=== Exercise requirements ===
From the first line to the last, restate the material word for word, omitting pictures.

------ Data below

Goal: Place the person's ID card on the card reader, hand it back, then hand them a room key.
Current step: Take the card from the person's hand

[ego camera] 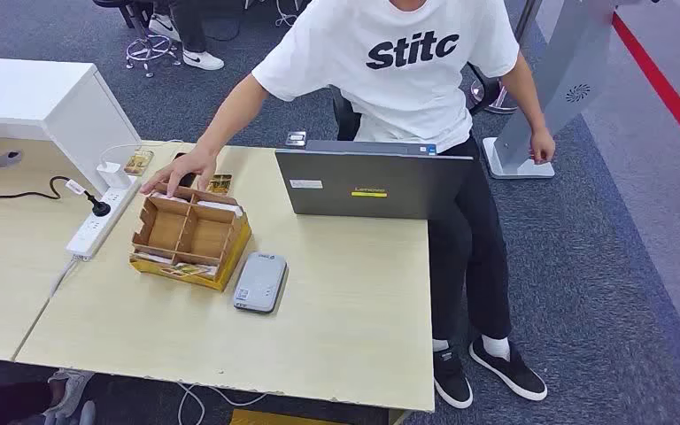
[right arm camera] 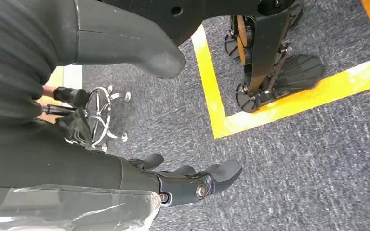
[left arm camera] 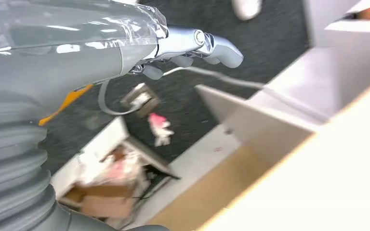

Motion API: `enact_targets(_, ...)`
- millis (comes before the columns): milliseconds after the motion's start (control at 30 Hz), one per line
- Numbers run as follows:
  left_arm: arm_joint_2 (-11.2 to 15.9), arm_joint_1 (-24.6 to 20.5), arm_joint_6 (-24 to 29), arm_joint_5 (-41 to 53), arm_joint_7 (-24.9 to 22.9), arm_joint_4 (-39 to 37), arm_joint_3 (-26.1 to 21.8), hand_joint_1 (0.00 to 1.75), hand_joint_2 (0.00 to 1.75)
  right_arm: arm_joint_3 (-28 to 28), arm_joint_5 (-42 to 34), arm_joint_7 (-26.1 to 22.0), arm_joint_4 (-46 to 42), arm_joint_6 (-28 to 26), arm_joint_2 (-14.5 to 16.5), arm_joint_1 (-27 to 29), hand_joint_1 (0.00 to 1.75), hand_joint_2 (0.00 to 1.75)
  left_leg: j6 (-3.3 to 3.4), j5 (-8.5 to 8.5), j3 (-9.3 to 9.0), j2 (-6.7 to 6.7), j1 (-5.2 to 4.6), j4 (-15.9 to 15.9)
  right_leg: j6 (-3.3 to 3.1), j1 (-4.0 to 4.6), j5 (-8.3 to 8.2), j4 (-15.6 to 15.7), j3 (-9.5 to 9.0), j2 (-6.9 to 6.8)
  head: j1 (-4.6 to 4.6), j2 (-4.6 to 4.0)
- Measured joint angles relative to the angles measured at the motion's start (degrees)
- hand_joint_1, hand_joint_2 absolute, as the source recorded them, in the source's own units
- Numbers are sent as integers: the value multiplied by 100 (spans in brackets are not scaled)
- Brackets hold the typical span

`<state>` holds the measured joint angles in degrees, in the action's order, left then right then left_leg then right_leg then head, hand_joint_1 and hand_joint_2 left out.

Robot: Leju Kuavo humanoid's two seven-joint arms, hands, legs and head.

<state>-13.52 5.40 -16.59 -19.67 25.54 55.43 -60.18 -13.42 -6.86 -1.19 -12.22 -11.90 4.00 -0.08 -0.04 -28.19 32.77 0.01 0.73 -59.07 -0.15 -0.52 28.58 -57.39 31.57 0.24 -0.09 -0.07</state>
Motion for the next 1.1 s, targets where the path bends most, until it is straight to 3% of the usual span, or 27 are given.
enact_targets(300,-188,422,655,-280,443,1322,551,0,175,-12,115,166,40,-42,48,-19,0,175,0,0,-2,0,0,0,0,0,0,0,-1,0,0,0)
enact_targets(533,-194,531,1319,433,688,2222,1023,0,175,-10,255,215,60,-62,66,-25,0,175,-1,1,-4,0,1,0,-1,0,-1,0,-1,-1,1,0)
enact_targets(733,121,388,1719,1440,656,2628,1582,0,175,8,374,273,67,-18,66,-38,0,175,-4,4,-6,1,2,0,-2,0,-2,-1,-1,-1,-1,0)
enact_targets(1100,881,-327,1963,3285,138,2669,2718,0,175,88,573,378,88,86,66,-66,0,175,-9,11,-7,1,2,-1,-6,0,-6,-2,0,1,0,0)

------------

=== Solution to this problem ===
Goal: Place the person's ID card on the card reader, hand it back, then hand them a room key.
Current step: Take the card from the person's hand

[ego camera] 
[right arm camera] 
[left arm camera] 

Motion API: `enact_targets(_, ...)`
- millis (comes before the columns): milliseconds after the motion's start (control at 30 Hz), one per line
- Numbers run as follows:
  left_arm: arm_joint_2 (-11.2 to 15.9), arm_joint_1 (-24.6 to 20.5), arm_joint_6 (-24 to 29), arm_joint_5 (-41 to 53), arm_joint_7 (-24.9 to 22.9), arm_joint_4 (-39 to 37), arm_joint_3 (-26.1 to 21.8), hand_joint_1 (0.00 to 1.75), hand_joint_2 (0.00 to 1.75)
  right_arm: arm_joint_3 (-28 to 28), arm_joint_5 (-42 to 34), arm_joint_7 (-26.1 to 22.0), arm_joint_4 (-46 to 42), arm_joint_6 (-28 to 26), arm_joint_2 (-14.5 to 16.5), arm_joint_1 (-27 to 29), hand_joint_1 (0.00 to 1.75), hand_joint_2 (0.00 to 1.75)
  left_leg: j6 (-3.3 to 3.4), j5 (-8.5 to 8.5), j3 (-9.3 to 9.0), j2 (-6.7 to 6.7), j1 (-5.2 to 4.6), j4 (-15.9 to 15.9)
  right_leg: j6 (-3.3 to 3.1), j1 (-4.0 to 4.6), j5 (-8.3 to 8.2), j4 (-15.6 to 15.7), j3 (-9.5 to 9.0), j2 (-6.9 to 6.8)
  head: j1 (-4.6 to 4.6), j2 (-4.6 to 4.0)
- Measured joint angles relative to the angles measured at the motion's start (degrees)
- hand_joint_1, hand_joint_2 absolute, as the source recorded them, in the source's own units
- Numbers are sent as integers: the value multiplied by 100 (spans in brackets are not scaled)
- Brackets hold the typical span

`<state>` holds the measured joint angles in degrees, in the action's order, left then right then left_leg then right_leg then head, hand_joint_1 and hand_joint_2 left out.

Robot: Leju Kuavo humanoid's two seven-joint arms, hands, legs and head.

<state>-13.52 5.40 -16.59 -19.67 25.54 55.43 -60.18 -13.42 -6.86 -1.19 -12.22 -11.90 4.00 -0.08 -0.04 -28.19 32.77 0.01 0.73 -59.07 -0.15 -0.52 28.58 -57.39 31.57 0.24 -0.09 -0.07</state>
Motion for the next 1.1 s, targets where the path bends most, until it is straight to 3% of the usual span, or 27 are given.
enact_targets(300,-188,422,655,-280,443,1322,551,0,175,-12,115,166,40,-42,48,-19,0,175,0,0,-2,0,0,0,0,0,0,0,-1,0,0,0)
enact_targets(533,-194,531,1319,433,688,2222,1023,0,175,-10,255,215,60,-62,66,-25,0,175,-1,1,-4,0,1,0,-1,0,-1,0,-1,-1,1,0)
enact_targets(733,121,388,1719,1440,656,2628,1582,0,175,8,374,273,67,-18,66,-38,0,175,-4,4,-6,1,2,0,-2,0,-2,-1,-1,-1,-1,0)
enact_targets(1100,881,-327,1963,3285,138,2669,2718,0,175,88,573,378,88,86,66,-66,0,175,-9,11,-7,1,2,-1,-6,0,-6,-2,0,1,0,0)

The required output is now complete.